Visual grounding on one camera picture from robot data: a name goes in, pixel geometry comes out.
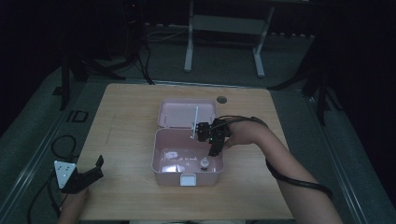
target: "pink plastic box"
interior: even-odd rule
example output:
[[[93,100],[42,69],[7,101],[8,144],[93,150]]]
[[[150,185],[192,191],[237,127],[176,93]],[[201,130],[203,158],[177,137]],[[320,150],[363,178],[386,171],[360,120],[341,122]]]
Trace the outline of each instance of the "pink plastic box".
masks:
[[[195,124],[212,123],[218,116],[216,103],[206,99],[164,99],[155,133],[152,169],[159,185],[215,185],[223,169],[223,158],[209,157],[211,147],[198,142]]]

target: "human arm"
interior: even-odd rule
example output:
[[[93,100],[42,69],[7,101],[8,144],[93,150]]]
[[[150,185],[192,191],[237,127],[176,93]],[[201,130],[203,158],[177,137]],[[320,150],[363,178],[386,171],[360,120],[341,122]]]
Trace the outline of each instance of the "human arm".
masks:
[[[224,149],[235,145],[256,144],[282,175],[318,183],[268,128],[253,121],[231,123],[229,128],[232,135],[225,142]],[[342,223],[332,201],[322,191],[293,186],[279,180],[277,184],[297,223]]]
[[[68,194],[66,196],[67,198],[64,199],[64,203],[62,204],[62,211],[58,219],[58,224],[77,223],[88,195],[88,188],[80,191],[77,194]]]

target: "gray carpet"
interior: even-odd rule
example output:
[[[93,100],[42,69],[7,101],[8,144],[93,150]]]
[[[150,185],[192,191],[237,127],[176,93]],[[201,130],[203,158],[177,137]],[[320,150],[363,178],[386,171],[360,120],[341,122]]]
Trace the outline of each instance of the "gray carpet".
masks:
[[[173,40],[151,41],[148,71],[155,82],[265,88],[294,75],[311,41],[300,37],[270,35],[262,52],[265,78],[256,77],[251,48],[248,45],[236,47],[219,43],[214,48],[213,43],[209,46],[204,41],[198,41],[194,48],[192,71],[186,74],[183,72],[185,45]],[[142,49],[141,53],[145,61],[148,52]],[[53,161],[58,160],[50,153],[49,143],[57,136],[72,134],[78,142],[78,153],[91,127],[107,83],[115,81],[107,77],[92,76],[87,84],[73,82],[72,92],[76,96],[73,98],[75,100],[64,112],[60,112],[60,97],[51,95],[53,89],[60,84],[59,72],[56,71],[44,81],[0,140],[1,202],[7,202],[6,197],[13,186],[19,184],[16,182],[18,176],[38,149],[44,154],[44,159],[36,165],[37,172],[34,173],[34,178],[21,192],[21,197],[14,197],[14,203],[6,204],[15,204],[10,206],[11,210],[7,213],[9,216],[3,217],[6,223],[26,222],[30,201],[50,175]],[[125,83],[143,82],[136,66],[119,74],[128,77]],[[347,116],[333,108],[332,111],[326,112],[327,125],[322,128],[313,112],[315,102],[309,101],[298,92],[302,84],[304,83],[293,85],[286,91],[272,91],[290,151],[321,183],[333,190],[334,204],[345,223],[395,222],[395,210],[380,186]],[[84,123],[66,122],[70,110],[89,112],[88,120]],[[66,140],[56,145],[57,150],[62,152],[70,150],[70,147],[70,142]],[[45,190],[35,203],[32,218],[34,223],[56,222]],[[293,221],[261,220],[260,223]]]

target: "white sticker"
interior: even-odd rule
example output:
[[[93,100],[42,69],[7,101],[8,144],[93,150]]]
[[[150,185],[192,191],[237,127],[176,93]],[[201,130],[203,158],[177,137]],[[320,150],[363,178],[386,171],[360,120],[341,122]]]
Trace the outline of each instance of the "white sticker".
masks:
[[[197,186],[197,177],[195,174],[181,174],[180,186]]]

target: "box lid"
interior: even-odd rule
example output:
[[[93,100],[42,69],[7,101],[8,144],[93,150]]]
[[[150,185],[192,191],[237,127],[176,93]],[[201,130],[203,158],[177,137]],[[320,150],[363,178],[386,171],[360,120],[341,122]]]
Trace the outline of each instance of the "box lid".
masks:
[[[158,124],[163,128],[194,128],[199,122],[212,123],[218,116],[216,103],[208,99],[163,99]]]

...

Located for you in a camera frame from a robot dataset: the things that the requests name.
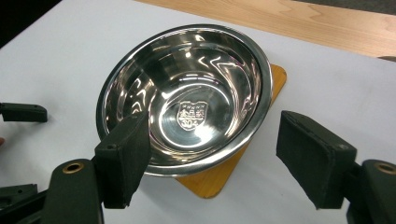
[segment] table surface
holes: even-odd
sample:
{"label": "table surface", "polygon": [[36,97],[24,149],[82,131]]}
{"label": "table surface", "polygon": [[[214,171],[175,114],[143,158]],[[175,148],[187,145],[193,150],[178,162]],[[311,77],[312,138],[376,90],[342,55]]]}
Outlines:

...

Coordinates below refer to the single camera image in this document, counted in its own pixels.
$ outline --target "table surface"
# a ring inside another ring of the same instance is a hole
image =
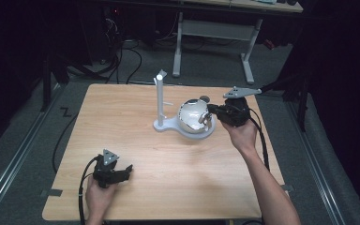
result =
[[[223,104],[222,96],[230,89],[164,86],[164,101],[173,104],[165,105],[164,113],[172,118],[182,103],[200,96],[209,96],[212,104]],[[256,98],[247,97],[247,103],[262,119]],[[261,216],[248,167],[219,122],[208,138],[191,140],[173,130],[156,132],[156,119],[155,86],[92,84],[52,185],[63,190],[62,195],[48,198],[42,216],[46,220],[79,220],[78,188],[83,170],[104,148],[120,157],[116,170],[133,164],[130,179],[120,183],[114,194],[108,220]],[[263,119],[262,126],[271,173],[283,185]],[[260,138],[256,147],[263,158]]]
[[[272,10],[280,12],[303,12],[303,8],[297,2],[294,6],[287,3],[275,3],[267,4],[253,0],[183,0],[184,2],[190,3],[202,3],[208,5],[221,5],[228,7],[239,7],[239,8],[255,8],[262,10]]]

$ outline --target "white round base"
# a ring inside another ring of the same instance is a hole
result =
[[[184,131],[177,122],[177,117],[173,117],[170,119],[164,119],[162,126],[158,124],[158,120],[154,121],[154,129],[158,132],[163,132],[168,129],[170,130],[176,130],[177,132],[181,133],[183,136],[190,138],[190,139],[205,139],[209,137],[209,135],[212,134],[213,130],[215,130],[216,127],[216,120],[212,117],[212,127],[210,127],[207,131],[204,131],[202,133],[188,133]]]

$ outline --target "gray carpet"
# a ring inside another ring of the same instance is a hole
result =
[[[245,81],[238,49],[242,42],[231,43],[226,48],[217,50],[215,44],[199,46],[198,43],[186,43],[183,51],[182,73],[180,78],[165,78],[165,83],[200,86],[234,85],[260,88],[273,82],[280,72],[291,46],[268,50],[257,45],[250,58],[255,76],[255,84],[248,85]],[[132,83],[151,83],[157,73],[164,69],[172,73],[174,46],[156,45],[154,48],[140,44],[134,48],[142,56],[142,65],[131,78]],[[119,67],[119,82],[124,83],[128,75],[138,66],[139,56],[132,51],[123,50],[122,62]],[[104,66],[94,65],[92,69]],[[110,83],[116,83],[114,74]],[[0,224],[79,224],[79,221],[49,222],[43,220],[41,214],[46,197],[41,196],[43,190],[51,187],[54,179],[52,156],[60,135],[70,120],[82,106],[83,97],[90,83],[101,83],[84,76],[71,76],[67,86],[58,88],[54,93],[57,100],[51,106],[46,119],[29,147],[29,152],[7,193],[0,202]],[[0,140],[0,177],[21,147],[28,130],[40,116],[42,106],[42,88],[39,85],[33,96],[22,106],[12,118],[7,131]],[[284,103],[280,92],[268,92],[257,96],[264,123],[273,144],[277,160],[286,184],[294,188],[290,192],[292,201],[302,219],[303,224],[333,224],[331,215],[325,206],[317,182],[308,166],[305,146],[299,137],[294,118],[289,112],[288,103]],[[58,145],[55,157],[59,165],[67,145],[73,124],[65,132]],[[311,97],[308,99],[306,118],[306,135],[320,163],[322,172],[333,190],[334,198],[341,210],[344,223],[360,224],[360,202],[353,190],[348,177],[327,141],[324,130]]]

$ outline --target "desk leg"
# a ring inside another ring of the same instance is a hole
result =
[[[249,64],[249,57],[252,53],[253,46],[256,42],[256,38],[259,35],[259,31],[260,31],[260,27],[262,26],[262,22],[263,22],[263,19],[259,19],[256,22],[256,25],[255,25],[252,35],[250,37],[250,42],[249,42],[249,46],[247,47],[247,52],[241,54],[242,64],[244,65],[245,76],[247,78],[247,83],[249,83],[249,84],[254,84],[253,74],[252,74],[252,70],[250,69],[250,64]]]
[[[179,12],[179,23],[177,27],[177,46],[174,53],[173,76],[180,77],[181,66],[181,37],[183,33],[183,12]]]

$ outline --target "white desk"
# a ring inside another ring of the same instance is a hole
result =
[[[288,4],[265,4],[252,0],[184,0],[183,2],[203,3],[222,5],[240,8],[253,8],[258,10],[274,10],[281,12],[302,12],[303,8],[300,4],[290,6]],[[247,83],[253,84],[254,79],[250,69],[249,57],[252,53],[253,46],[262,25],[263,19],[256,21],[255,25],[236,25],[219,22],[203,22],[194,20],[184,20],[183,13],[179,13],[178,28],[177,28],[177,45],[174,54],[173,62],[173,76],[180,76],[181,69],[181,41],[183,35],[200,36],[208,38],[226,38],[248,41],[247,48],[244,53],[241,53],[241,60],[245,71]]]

Assignment: Using the records above, copy every line that has the word "desk" in it.

Solution for this exercise:
$ outline --target "desk leg"
$ outline --target "white desk"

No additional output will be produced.